- _Problem requirements_:
Retype every entry word for word.

- _Entries supplied_:
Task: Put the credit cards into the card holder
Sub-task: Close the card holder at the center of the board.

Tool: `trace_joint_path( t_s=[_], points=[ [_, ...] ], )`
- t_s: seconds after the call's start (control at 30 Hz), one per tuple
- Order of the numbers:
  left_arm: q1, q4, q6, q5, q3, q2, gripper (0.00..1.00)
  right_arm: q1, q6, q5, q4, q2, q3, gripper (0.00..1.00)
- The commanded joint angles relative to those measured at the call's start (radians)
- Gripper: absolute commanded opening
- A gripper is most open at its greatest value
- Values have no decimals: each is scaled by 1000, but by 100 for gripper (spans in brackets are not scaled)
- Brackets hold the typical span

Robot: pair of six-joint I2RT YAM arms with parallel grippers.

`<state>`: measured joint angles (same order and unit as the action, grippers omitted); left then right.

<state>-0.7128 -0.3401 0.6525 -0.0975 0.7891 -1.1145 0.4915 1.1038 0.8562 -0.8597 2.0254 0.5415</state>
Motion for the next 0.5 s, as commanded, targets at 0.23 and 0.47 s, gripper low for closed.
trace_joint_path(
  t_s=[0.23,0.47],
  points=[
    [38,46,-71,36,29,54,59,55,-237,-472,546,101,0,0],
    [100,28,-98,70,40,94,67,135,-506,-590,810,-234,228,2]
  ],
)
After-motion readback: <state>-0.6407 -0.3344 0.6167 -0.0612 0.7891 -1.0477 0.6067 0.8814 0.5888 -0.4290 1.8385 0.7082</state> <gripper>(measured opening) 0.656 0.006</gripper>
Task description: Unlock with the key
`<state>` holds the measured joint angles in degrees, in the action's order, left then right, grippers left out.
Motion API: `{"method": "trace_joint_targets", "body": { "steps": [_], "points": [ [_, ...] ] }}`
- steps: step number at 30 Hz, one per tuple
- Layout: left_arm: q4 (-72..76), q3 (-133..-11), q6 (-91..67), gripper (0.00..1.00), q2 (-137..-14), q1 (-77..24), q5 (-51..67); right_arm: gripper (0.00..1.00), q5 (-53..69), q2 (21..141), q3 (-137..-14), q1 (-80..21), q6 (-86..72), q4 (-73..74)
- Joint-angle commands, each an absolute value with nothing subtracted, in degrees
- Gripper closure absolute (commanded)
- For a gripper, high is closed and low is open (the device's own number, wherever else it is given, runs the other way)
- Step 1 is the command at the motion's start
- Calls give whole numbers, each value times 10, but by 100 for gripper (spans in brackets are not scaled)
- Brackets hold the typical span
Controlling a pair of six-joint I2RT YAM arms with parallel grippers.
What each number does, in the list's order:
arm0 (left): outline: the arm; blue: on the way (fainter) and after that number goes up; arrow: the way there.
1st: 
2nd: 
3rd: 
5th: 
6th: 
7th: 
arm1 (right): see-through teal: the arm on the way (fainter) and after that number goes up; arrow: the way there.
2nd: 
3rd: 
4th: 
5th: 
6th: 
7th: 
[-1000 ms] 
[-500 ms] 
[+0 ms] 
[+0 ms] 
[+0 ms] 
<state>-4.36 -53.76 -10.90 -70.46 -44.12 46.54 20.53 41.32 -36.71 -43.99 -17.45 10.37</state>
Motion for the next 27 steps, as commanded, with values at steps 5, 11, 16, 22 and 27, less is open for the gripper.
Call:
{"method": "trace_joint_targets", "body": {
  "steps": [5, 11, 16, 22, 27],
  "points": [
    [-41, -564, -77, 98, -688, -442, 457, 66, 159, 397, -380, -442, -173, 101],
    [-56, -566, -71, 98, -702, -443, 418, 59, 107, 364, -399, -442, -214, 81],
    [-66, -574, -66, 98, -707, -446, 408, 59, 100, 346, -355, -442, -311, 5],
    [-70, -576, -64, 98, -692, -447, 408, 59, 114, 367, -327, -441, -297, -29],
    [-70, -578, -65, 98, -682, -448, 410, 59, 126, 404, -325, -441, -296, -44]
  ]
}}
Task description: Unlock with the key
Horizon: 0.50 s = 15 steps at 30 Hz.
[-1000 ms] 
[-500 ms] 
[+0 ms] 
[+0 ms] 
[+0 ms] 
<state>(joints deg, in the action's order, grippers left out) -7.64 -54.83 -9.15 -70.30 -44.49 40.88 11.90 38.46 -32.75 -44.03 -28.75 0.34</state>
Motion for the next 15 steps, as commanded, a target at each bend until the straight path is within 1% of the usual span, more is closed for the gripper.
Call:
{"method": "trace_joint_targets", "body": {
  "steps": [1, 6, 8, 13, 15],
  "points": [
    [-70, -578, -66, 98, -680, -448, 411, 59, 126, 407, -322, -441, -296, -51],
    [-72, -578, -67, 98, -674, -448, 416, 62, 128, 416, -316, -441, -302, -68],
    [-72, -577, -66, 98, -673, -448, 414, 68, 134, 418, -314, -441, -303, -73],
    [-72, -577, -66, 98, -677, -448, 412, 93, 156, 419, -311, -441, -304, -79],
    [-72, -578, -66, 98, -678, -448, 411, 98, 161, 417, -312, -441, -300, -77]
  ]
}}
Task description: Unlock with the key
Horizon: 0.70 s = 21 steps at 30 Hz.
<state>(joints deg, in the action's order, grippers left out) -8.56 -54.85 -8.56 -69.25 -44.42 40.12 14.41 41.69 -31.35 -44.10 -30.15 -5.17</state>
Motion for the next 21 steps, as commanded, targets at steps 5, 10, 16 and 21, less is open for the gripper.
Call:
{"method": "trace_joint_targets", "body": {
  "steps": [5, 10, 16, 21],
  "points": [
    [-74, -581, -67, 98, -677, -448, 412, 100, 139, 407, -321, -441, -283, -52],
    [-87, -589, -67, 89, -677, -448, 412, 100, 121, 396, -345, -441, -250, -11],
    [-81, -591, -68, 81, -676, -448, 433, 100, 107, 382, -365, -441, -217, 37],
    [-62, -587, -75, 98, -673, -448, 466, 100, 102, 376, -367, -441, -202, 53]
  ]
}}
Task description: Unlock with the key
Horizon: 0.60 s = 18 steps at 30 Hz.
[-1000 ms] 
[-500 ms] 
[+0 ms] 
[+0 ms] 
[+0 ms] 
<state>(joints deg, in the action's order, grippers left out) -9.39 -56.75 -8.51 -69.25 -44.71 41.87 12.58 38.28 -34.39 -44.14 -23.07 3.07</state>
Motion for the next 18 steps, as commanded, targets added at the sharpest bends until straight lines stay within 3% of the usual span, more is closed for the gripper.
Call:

- _Task solution_:
Task: Put the credit cards into the card holder
Sub-task: Close the card holder at the center of the board.

Tool: `trace_joint_path( t_s=[_], points=[ [_, ...] ], )`
- t_s: seconds after the call's start (control at 30 Hz), one per tuple
- Order of the numbers:
  left_arm: q1, q4, q6, q5, q3, q2, gripper (0.00..1.00)
  right_arm: q1, q6, q5, q4, q2, q3, gripper (0.00..1.00)
- The commanded joint angles relative to those measured at the call's start (radians)
- Gripper: absolute commanded opening
- A gripper is most open at its greatest value
- Values have no decimals: each is scaled by 1000, but by 100 for gripper (spans in brackets are not scaled)
- Brackets hold the typical span

Robot: pair of six-joint I2RT YAM arms with parallel grippers.

`<state>`: measured joint angles (same order and unit as the action, grippers omitted); left then right.

<state>-0.7128 -0.3401 0.6525 -0.0975 0.7891 -1.1145 0.4915 1.1038 0.8562 -0.8597 2.0254 0.5415</state>
Motion for the next 0.5 s, as commanded, targets at 0.23 and 0.47 s, gripper low for closed.
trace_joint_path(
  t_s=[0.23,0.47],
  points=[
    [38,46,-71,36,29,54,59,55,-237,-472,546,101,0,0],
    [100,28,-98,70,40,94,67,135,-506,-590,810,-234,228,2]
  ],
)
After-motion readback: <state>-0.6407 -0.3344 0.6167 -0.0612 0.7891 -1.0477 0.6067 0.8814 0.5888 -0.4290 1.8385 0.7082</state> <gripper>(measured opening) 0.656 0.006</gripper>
Task description: Unlock with the key
`<state>` holds the measured joint angles in degrees, in the action's order, left then right, grippers left out.
Motion API: `{"method": "trace_joint_targets", "body": { "steps": [_], "points": [ [_, ...] ] }}`
- steps: step number at 30 Hz, one per tuple
- Layout: left_arm: q4 (-72..76), q3 (-133..-11), q6 (-91..67), gripper (0.00..1.00), q2 (-137..-14), q1 (-77..24), q5 (-51..67); right_arm: gripper (0.00..1.00), q5 (-53..69), q2 (21..141), q3 (-137..-14), q1 (-80..21), q6 (-86..72), q4 (-73..74)
- Joint-angle commands, each an absolute value with nothing subtracted, in degrees
- Gripper closure absolute (commanded)
- For a gripper, high is closed and low is open (the device's own number, wherever else it is given, runs the other way)
- Step 1 is the command at the motion's start
- Calls give whole numbers, each value times 10, but by 100 for gripper (spans in brackets are not scaled)
- Brackets hold the typical span
Controlling a pair of six-joint I2RT YAM arms with parallel grippers.
What each number does, in the list's order:
arm0 (left): outline: the arm; blue: on the way (fainter) and after that number goes up; arrow: the way there.
1st: 
2nd: 
3rd: 
5th: 
6th: 
7th: 
arm1 (right): see-through teal: the arm on the way (fainter) and after that number goes up; arrow: the way there.
2nd: 
3rd: 
4th: 
5th: 
6th: 
7th: 
[-1000 ms] 
[-500 ms] 
[+0 ms] 
[+0 ms] 
[+0 ms] 
<state>-4.36 -53.76 -10.90 -70.46 -44.12 46.54 20.53 41.32 -36.71 -43.99 -17.45 10.37</state>
Motion for the next 27 steps, as commanded, with values at steps 5, 11, 16, 22 and 27, less is open for the gripper.
Call:
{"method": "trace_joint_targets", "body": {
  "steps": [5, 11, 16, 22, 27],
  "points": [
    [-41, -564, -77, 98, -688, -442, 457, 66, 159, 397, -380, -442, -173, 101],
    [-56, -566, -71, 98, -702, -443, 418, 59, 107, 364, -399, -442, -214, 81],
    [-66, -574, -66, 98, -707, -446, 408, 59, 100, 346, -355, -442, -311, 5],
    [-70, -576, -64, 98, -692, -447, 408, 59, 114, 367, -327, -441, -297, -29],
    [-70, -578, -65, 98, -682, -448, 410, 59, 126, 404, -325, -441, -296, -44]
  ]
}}
Task description: Unlock with the key
Horizon: 0.50 s = 15 steps at 30 Hz.
[-1000 ms] 
[-500 ms] 
[+0 ms] 
[+0 ms] 
[+0 ms] 
<state>(joints deg, in the action's order, grippers left out) -7.64 -54.83 -9.15 -70.30 -44.49 40.88 11.90 38.46 -32.75 -44.03 -28.75 0.34</state>
Motion for the next 15 steps, as commanded, a target at each bend until the straight path is within 1% of the usual span, more is closed for the gripper.
Call:
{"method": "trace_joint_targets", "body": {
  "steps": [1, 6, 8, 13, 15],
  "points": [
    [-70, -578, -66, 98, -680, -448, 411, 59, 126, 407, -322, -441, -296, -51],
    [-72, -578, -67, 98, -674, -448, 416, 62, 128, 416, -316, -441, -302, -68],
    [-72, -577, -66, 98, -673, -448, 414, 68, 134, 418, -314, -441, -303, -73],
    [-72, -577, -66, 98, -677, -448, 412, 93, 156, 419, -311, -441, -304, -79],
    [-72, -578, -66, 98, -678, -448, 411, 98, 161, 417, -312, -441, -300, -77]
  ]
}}
Task description: Unlock with the key
Horizon: 0.70 s = 21 steps at 30 Hz.
<state>(joints deg, in the action's order, grippers left out) -8.56 -54.85 -8.56 -69.25 -44.42 40.12 14.41 41.69 -31.35 -44.10 -30.15 -5.17</state>
Motion for the next 21 steps, as commanded, targets at steps 5, 10, 16 and 21, less is open for the gripper.
Call:
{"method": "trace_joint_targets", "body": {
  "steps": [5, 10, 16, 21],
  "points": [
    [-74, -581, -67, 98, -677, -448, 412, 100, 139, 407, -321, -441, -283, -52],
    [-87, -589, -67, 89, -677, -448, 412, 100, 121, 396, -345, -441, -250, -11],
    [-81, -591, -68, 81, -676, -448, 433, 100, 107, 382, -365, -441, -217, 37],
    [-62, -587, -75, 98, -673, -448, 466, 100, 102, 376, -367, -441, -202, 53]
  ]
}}
Task description: Unlock with the key
Horizon: 0.60 s = 18 steps at 30 Hz.
[-1000 ms] 
[-500 ms] 
[+0 ms] 
[+0 ms] 
[+0 ms] 
<state>(joints deg, in the action's order, grippers left out) -9.39 -56.75 -8.51 -69.25 -44.71 41.87 12.58 38.28 -34.39 -44.14 -23.07 3.07</state>
Motion for the next 18 steps, as commanded, targets added at the sharpest bends until straight lines stay within 3% of the usual span, more is closed for the gripper.
Call:

This exercise has nothing further to it.